Try it:
As the answer, set down the lines below from the one containing "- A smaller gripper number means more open" through the one containing "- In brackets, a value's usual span", exactly and inclusively, and no others.

++++++++++++++++++++

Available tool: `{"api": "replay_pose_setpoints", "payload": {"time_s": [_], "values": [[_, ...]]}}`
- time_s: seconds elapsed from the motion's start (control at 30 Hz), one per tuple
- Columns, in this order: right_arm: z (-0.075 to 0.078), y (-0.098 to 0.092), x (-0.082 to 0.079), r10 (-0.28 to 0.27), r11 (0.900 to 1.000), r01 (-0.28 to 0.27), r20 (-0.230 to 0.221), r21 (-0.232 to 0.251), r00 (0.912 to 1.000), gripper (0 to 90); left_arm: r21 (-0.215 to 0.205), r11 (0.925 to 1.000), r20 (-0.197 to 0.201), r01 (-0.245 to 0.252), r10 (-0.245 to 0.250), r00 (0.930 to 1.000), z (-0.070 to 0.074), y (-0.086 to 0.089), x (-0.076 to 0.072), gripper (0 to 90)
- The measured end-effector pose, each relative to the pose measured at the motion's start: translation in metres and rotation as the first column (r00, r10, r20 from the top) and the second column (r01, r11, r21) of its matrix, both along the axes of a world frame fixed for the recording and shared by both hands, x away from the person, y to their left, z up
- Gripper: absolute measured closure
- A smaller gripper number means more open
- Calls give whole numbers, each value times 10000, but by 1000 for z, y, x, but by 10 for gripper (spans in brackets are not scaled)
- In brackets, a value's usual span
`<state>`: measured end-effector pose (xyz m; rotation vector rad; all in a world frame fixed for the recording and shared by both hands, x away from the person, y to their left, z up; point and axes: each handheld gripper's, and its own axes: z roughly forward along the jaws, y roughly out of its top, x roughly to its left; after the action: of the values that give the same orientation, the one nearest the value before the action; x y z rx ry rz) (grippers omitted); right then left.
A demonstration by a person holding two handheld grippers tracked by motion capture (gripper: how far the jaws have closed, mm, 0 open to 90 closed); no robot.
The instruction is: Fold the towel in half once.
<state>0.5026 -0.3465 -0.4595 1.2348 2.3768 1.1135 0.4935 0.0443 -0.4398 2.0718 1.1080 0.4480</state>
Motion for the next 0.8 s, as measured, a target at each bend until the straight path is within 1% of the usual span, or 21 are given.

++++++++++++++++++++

Task answer:
- A smaller gripper number means more open
- Calls give whole numbers, each value times 10000, but by 1000 for z, y, x, but by 10 for gripper (spans in brackets are not scaled)
- In brackets, a value's usual span

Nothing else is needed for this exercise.